Dietenheim verbietet Treffen der Autoposer-Szene
In Dietenheim (Alb-Donau-Kreis, Baden-Württemberg) hat die Stadtverwaltung einen harten Kurs gegen die sogenannte PTE-Szene eingeschlagen. Damit sind Treffen von Autotunern und Autoposern im gesamten Stadtgebiet untersagt. Das Verbot gilt sowohl für öffentliche Plätze als auch für private Grundstücke und schließt alle Stadtteile mit ein.
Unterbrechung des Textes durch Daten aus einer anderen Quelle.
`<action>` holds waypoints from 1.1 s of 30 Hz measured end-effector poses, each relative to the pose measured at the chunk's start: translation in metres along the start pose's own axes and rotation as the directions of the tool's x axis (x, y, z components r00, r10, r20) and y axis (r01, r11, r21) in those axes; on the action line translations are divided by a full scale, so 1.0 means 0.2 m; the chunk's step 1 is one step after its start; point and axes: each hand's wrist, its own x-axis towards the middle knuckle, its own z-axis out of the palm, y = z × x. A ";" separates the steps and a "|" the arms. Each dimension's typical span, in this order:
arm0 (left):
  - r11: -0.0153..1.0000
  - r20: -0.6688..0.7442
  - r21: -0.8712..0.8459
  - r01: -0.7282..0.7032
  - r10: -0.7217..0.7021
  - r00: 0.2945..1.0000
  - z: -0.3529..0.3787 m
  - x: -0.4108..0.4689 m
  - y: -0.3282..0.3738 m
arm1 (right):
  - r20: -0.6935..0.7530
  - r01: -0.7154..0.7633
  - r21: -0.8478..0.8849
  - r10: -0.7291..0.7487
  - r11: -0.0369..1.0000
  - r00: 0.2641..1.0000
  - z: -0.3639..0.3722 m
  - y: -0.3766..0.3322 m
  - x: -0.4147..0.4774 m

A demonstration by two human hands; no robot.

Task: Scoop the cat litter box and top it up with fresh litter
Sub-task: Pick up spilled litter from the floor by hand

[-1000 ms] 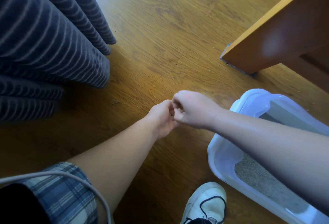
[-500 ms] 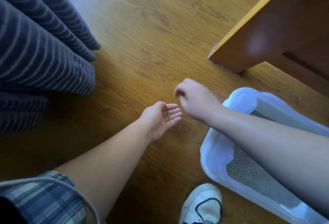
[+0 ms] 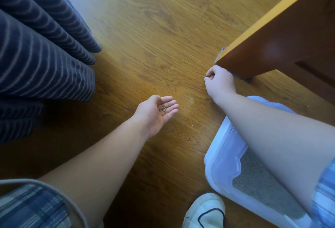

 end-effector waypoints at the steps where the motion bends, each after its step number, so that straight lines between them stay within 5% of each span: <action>1: 1.000 -0.003 0.002 0.005 -0.005 1.000 0.00 0.00 0.00 | -0.003 0.011 -0.007 -0.011 1.000 1.000 0.00 0.00 0.00; 10: 1.000 -0.016 0.006 0.010 -0.010 1.000 -0.02 -0.01 0.00 | 0.009 0.131 -0.114 -0.130 0.985 0.991 0.03 0.00 0.01; 16: 1.000 -0.025 0.017 0.018 -0.018 1.000 -0.05 -0.02 0.00 | 0.317 0.462 -0.125 -0.406 0.878 0.857 0.08 -0.05 -0.07; 27: 0.999 -0.034 0.034 0.012 -0.010 0.999 -0.09 -0.05 -0.01 | 0.285 0.453 -0.124 -0.406 0.883 0.868 0.11 -0.09 -0.07; 33: 0.998 -0.036 0.057 0.030 -0.028 0.999 -0.10 -0.06 -0.04 | 0.272 0.438 -0.348 -0.358 0.829 0.893 0.13 -0.11 -0.11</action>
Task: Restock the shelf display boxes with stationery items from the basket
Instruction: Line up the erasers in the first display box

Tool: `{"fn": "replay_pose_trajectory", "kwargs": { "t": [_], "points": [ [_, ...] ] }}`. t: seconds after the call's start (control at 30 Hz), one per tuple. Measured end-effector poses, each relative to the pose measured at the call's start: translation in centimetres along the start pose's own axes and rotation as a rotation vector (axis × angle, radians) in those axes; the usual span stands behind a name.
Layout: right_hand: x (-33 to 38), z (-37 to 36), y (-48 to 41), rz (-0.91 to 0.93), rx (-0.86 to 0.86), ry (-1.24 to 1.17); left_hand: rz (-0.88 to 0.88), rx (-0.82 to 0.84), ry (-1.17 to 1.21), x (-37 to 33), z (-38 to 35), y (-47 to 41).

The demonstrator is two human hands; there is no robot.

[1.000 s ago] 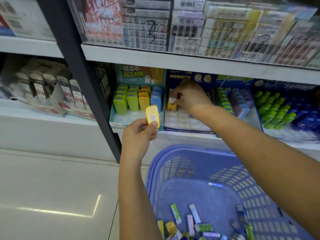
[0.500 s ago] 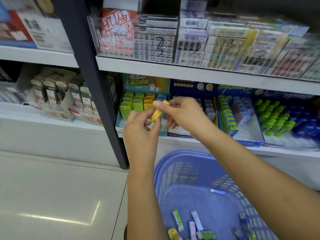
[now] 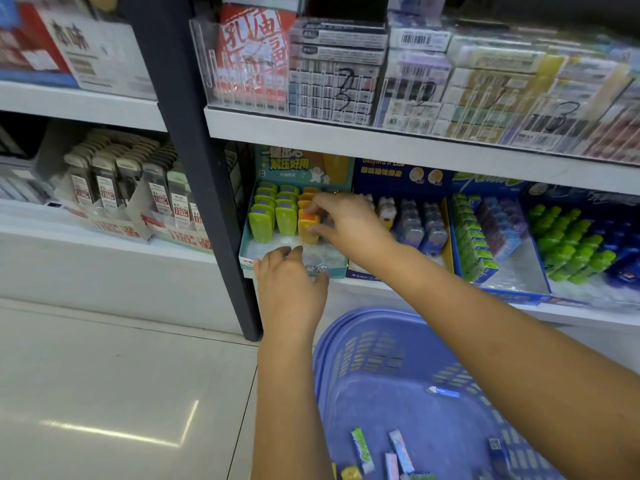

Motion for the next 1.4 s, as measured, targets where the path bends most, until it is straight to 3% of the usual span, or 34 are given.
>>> {"fn": "replay_pose_trajectory", "kwargs": {
  "t": [0.3,0.43,0.53,0.77,0.93,1.0,1.07,1.23,1.3,1.4],
  "points": [
    [-1.2,-0.6,-0.4,-0.012,-0.045,-0.002,0.004,-0.009,0.069,0.3,0.0,0.2],
    [-0.9,-2.0,-0.3,-0.104,-0.139,-0.146,-0.008,-0.009,0.057,0.3,0.0,0.2],
    [-0.4,-2.6,-0.5,0.011,-0.153,0.033,-0.012,-0.004,0.053,0.2,0.0,0.2],
    [0.8,-0.1,0.9,0.049,-0.068,0.297,-0.023,0.079,-0.002,-0.5,0.8,0.6],
    [0.1,2.6,6.2,-0.010,-0.053,0.254,-0.113,-0.085,0.225,-2.9,1.8,2.6],
    [-1.9,3.7,10.3,-0.111,-0.079,0.152,-0.147,-0.006,0.310,-4.9,1.5,3.4],
    [-4.5,3.7,15.3,-0.211,0.058,0.135,-0.183,0.141,0.281,-7.2,-0.1,4.2],
    [-11.3,-2.3,27.6,-0.527,0.901,0.204,-0.254,0.739,0.032,-11.0,-10.2,9.5],
    [-14.1,-4.3,31.3,-0.667,1.052,0.173,-0.299,0.971,-0.028,-10.7,-15.0,12.9],
    [-17.2,-7.5,34.5,-0.666,1.232,0.224,-0.324,1.207,-0.117,-9.0,-20.8,17.5]
  ]
}}
Point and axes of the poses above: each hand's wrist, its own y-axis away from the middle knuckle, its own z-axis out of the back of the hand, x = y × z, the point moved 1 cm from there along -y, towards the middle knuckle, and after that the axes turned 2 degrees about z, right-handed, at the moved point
Die Stadt definiert die Zielgruppe genau: Zur Tuning-Szene gehören Fahrer, deren Autos an Karosserie, Motor, Auspuff oder Fahrwerk verändert wurden. Als Poser gelten jene, die ihre Wagen verkehrswidrig zur Schau stellen oder präsentieren. Sobald mehr als fünf solcher Fahrzeuge zusammenkommen, gilt dies offiziell als verbotenes Treffen.
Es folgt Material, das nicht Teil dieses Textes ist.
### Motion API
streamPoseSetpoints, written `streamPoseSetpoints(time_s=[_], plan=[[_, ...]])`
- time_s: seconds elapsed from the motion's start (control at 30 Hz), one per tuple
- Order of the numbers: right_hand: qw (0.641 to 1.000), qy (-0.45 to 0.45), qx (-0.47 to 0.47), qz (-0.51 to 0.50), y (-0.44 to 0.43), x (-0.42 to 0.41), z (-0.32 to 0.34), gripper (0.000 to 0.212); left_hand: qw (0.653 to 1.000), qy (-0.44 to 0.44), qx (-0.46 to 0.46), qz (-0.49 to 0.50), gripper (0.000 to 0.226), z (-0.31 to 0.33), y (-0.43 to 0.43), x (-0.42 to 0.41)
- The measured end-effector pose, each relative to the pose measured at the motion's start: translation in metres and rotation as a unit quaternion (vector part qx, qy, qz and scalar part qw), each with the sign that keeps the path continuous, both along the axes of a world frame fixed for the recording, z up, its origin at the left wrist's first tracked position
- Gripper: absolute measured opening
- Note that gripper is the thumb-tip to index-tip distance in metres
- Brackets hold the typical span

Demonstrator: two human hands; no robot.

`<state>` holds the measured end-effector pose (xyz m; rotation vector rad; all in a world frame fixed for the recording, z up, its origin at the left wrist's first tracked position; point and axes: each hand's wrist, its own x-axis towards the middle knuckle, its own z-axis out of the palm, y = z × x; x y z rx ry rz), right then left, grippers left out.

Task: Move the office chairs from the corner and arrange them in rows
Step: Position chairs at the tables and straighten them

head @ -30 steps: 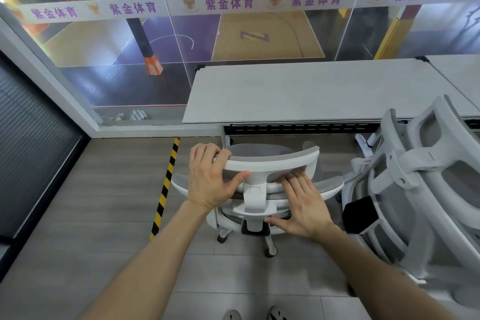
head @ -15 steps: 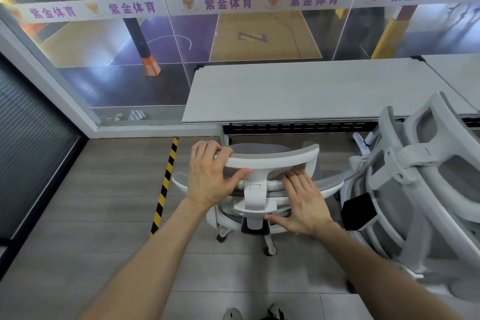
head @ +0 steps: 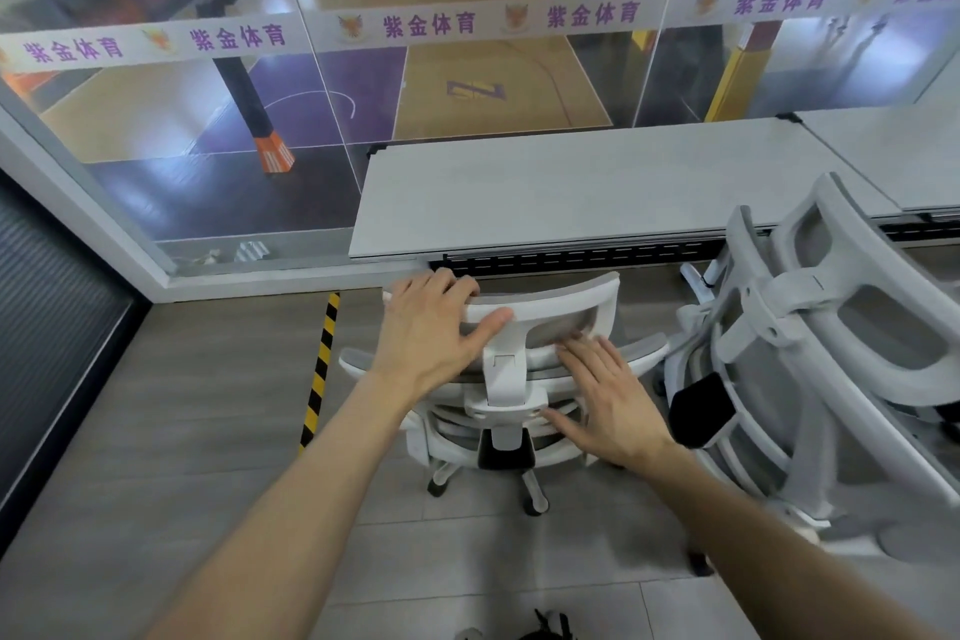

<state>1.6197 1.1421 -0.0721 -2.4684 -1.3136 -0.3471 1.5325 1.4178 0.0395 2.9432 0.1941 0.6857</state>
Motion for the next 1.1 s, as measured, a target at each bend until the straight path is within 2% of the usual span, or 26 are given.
streamPoseSetpoints(time_s=[0.13,0.23,0.4,0.53,0.67,0.8,0.93,1.0,1.1], plan=[[0.993,0.003,0.090,-0.076,-0.034,-0.011,0.005,0.037,0.998,0.048,0.011,-0.035,0.068,0.021,-0.024,0.029],[0.978,0.010,0.107,-0.176,-0.074,-0.015,0.013,0.023,0.992,0.072,0.049,-0.091,0.060,0.023,-0.055,0.056],[0.941,-0.041,0.118,-0.314,-0.167,-0.018,0.020,0.008,0.982,0.096,0.070,-0.148,0.068,0.021,-0.124,0.102],[0.909,-0.070,0.126,-0.391,-0.230,0.002,0.016,0.021,0.971,0.086,0.106,-0.195,0.061,0.021,-0.186,0.145],[0.886,-0.012,0.106,-0.450,-0.270,0.026,0.005,0.038,0.966,0.068,0.082,-0.237,0.076,0.025,-0.258,0.192],[0.892,0.058,0.096,-0.438,-0.297,0.040,-0.023,0.044,0.954,0.083,0.048,-0.285,0.086,0.031,-0.319,0.244],[0.908,0.051,0.088,-0.407,-0.311,0.039,-0.040,0.054,0.933,0.131,0.060,-0.330,0.094,0.031,-0.341,0.286],[0.911,0.054,0.086,-0.401,-0.320,0.043,-0.043,0.051,0.929,0.127,0.074,-0.340,0.099,0.029,-0.338,0.300],[0.922,0.053,0.060,-0.379,-0.333,0.046,-0.048,0.051,0.933,0.084,0.064,-0.345,0.089,0.019,-0.338,0.308]])
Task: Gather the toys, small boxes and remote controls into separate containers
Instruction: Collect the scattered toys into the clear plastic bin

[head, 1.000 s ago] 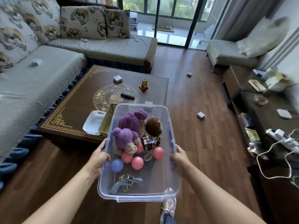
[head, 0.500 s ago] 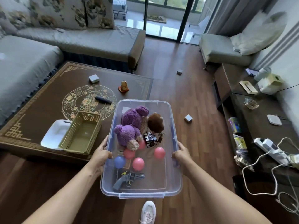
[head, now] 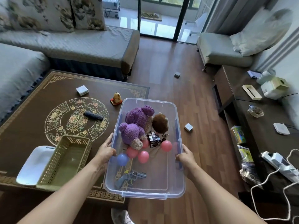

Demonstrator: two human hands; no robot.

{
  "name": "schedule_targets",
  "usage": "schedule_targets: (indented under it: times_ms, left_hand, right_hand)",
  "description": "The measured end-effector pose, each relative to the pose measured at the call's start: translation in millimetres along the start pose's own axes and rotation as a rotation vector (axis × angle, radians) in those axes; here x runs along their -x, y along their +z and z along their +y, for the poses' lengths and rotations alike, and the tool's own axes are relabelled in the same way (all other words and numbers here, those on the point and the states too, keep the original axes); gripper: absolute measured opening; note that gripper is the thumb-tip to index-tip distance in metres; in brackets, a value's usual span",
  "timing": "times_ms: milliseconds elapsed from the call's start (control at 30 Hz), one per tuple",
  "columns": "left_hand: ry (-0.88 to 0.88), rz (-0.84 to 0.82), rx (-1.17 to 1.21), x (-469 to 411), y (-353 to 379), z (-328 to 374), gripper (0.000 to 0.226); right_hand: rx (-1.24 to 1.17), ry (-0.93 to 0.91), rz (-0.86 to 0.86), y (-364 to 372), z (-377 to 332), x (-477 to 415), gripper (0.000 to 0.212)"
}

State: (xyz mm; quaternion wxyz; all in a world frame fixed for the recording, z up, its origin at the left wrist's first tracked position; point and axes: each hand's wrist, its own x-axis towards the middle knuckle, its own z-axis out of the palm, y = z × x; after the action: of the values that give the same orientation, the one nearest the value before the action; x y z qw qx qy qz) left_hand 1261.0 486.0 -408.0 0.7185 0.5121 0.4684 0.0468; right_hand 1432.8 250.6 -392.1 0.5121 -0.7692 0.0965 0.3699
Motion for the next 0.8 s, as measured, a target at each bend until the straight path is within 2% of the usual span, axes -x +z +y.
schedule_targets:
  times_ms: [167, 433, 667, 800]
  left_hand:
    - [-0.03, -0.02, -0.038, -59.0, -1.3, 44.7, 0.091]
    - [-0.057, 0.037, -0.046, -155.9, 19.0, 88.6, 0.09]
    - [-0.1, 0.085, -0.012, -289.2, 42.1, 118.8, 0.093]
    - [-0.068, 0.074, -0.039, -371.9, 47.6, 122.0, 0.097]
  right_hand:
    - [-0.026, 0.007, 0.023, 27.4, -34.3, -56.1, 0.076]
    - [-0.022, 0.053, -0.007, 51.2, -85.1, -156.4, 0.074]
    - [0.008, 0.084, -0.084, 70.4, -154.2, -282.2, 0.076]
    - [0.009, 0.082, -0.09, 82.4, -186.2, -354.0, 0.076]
Wer sich nicht an das Verbot hält, muss mit drastischen Folgen rechnen. Wenn Fahrer der Aufforderung, den Ort zu verlassen, nicht innerhalb von zehn Minuten nachkommen oder erneut gegen das Verbot verstoßen, werden die Autos abgeschleppt. Die Kosten für diesen Service liegen bei 350 Euro, zzgl. der Gebühren für die Verwahrung.
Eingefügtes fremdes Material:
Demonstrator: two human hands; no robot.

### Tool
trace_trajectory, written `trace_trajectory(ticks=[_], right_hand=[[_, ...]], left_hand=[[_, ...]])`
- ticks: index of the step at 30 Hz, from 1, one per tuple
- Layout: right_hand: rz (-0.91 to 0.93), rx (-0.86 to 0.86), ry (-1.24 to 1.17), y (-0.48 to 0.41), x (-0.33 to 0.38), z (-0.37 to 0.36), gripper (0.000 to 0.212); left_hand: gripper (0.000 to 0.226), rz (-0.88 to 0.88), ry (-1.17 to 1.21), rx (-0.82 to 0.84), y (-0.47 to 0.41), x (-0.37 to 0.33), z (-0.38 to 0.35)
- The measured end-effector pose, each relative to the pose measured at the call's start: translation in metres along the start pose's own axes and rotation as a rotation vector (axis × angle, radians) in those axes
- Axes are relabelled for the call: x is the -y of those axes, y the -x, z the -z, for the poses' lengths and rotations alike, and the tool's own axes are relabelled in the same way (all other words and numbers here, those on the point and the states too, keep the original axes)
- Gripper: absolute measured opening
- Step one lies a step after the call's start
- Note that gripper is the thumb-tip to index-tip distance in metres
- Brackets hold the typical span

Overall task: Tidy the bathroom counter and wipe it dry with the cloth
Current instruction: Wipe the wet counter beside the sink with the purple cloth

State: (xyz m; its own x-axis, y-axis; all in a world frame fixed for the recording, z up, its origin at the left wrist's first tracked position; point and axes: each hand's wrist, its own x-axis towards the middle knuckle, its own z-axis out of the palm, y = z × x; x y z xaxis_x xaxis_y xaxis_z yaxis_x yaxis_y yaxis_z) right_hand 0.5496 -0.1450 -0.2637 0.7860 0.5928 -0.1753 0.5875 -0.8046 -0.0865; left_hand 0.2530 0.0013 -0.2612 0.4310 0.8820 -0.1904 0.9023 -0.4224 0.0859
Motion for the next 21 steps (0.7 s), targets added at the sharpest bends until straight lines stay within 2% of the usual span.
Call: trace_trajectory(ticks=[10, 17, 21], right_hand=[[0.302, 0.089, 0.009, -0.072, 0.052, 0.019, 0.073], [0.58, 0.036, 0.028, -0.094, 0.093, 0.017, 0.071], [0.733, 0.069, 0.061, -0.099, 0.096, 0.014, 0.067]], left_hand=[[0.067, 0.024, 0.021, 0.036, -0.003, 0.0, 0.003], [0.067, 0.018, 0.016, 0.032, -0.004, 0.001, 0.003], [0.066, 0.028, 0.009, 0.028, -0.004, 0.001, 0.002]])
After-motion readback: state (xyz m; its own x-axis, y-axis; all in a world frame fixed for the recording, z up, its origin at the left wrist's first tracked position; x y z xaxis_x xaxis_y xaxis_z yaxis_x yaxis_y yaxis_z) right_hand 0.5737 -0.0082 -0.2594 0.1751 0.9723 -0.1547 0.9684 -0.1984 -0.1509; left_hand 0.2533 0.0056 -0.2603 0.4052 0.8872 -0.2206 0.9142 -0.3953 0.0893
Zudem werden die abgeschleppten Fahrzeuge beschlagnahmt. Die Besitzer bekommen ihre Autos erst zurück, wenn sie alle Kosten bezahlt haben und die Technik des Wagens keine Bedenken für den Straßenverkehr zulässt.
Die Stadt setzt diese Verbote bereits mehrfach für bestimmte Zeiträume ein, unter anderem Ende Dezember 2025 sowie im April 2026. Die Ermittlungen, ob einzelne Fahrer gegen die Allgemeinverfügungen verstoßen haben, obliegen den zuständigen Behörden.